High school conference in Illinois

The Vermilion Valley Conference is a high school conference in east-central Illinois, in the United States. The conference participates in athletics and activities in the Illinois High School Association. The conference comprises 13 small public high schools and one small private school, with enrollments between 100 and 400 students in Edgar, Iroquois and Vermilion counties.

== History ==
The original Vermilion Valley Conference was founded in 1933 with schools from Ford, Grundy, Iroquois, Livingston, and Kankakee counties in east-central Illinois. The five charter members included: Chatsworth, Cullom, Forrest Township, Herscher, and Saunemin. This version of the Vermilion Valley disbanded in 1989.

The Vermilion Valley Conference was resurrected in 2003 with a new group of high schools.

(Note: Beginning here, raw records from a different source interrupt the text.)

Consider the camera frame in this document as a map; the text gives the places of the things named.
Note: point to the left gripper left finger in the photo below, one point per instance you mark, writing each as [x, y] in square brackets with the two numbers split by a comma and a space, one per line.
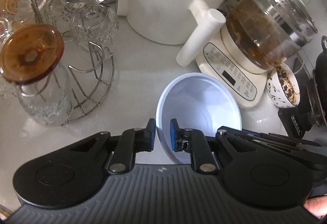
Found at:
[123, 148]

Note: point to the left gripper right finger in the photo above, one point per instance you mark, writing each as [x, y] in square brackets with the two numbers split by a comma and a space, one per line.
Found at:
[194, 142]

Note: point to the light blue bowl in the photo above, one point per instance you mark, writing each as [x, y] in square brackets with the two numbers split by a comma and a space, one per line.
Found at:
[197, 101]

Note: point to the person right hand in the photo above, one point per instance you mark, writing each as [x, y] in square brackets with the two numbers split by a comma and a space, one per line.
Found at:
[317, 206]

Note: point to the white kettle base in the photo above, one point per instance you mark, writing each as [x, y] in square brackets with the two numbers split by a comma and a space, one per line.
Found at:
[223, 60]

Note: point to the bowl with tea leaves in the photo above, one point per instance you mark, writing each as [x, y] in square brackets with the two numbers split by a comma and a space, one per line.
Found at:
[282, 88]

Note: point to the clear crystal glass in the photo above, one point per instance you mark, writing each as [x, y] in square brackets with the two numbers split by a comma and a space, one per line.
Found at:
[93, 20]

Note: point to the amber base glass cup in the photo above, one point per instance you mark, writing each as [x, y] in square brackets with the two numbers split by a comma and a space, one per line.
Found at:
[31, 61]

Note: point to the glass kettle with tea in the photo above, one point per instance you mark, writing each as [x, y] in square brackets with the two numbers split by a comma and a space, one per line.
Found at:
[262, 34]

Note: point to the wire glass rack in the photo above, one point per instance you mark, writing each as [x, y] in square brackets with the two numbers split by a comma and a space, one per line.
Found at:
[57, 15]

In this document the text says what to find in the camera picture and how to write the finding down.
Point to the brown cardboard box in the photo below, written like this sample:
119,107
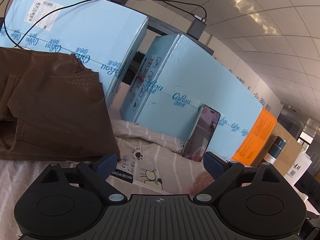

The charter members of the "new" Vermilion Valley included: Armstrong, Bismarck Henning, Chrisman, Georgetown-Ridge Farm, Hoopeston Area, Oakwood, Rossville-Alvin, Salt Fork, Schlarman and Westville High Schools. In 2005, Rossville-Alvin High School closed and with the students attending Bismarck Henning, however, Milford joined the league the following year.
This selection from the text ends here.